At this winter solstice, may we all find renewed energy and inspiration … and may Lady Luck come out of hiding.

Bon courage (and happy reading),
Harriet Ellenberger
Saint John, New Brunswick, Canada


IN THIS INSTALLMENT

• Lise Weil: “On Being American”
• Suzanne Cox: letter
• Lynn Martin: “To All the Musicians I Know”
• Harriet Ellenberger: “Arundhati’s List”


ON BEING AMERICAN
              by Lise Weil

Breathes there a man with soul so dead who never to himself has said “this is my own, my native land, this is my native land.” (first line of “This is My Country,” a popular American national anthem)
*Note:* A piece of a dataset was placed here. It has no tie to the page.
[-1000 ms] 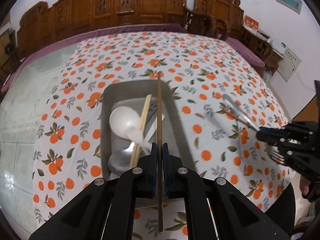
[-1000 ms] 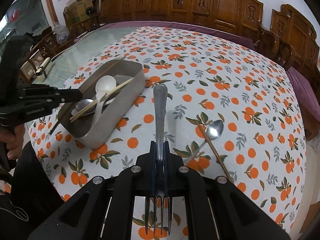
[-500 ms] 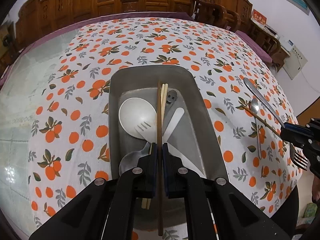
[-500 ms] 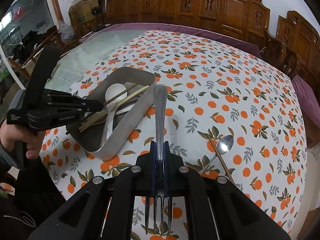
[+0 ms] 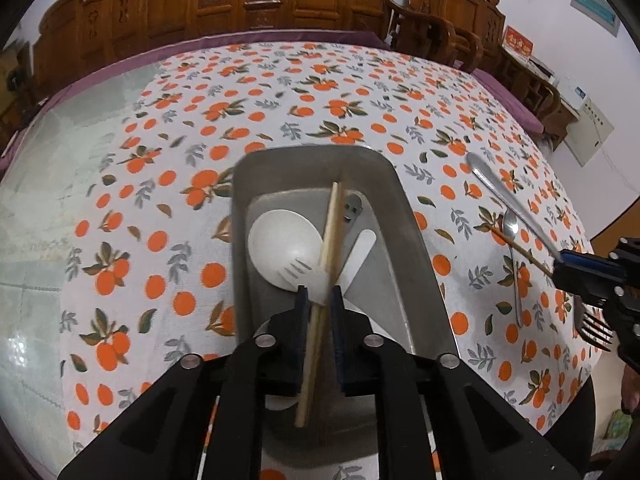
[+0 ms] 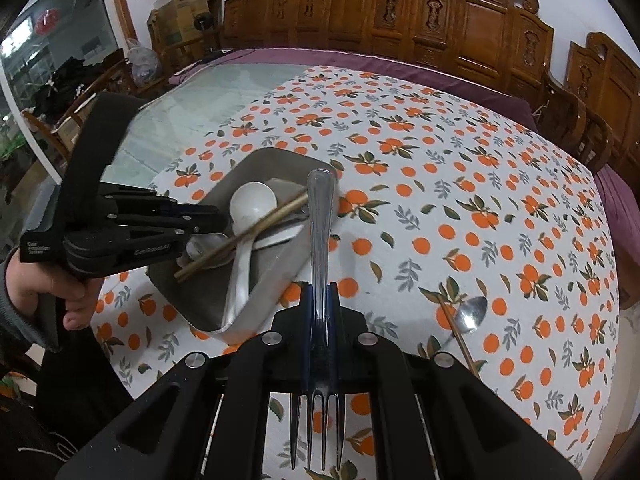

I am an American, born and bred in the USA. My parents were not typical Americans: my father, though born in Chicago, styled himself a cosmopolite, an internationalist; my mother is Norwegian. They spoke French and German at home and entertained mostly foreign guests. I’ve often thought this is how I ended up in Montreal, a city where I never presume anyone will speak to me in my native tongue, a city where I feel more at home than I ever did in any American city.

When I moved here I was vaguely aware of wanting to get out of my country; it was 1990, Bush senior was in office, we were gearing up for the Gulf War, and when the war finally broke out, it was a relief to watch it being waged from the other side of the border. But there were personal reasons for my move which overrode the political. And my politics at the time were mainly radical feminist. When I went down to Washington to demonstrate against the war in the spring, my banner read “don’t let the dickheads screw up our planet.”

Notice my use of “we” back there. “We were gearing up for the Gulf War.” This is what has begun to change now, I see, after ten years of living on foreign soil. That “we” jumps out at me now. It gives me away, betrays a sense of national identity I thought I’d long since discarded. And now, after Sept. 11, I notice, that “we” repels me.

In a way this makes no sense. My country has been deeply wounded; I should feel sympathy, I should feel some sort of solidarity. Yet as people in countries all over the world (even here in Quebec) display the stars and stripes in sympathy and solidarity, I find myself responding to that icon with mounting embarrassment and distaste.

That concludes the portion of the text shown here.